C program to find all disarium numbers from 1 to 100

C program to find all disarium numbers from 1 to 100:

In this post, we will learn how to write a C program that will print all Disarium numbers from 1 to 100. The program we will write will use a loop to find all disarium numbers in between 1 to 100.

With this post, you will learn how to use different types of loops, how to check if a number is disarium number or not and how to do basic mathematical calculations.

Before we move to the final program, let’s understand what is a disarium number and how to check if a number is disarium number or not.

What is a Disarium number:

A number is called a disarium number if the sum of the digits of the number to the power of its position is equal to the number itself. The position of the digits of a number starts from the leftmost position i.e. the position of the leftmost digit is 1, the second leftmost digit is 2 etc.

Let me show you an example.

Example of Disarium number:

175 is a disarium number. The position of 1 is 1, position of 7 is 2 and 5 is 3.The sum of the digits of the number each raised to its position is:

1^1 + 7^2 + 5^3
= 1 + 49 + 125
= 175

That is the number itself. So, it is a disarium number.

Algorithm to find all disarium numbers from 1 to 100:

The program will use the below algorithm to find all disarium numbers from 1 to 100:

• Run a loop from 1 to 100.
• For each number, check if it is a disarium number or not.

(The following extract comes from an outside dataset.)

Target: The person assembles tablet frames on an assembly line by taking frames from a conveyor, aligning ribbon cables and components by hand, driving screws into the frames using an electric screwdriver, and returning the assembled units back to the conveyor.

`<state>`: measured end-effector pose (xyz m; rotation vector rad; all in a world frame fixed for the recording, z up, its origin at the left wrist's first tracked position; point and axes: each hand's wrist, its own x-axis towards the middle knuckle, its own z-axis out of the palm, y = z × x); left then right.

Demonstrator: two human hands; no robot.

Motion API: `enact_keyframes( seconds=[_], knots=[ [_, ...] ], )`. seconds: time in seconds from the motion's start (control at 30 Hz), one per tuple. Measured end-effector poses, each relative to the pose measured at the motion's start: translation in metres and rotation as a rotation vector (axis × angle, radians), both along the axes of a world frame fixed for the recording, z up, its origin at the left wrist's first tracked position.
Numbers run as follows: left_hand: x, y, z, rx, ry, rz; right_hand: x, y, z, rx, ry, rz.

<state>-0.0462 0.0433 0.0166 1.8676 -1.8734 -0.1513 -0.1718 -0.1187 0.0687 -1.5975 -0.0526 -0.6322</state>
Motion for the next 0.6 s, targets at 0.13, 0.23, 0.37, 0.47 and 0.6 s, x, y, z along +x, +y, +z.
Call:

If yes, print the number.
• To check if a number is a disarium number or not, create a different function.
  • It will take a number as the parameter and return 1 if the number is a disarium number, else it will return 0.
  • It will create a copy of the given number.
  • Using a loop, it will find the length of the number.
  • Using another loop and another copy of the original number, it will find the sum of digits of the number raised to the position of the digit.
  • If the sum is equal to the number, it will return 1. Else, it will return 0.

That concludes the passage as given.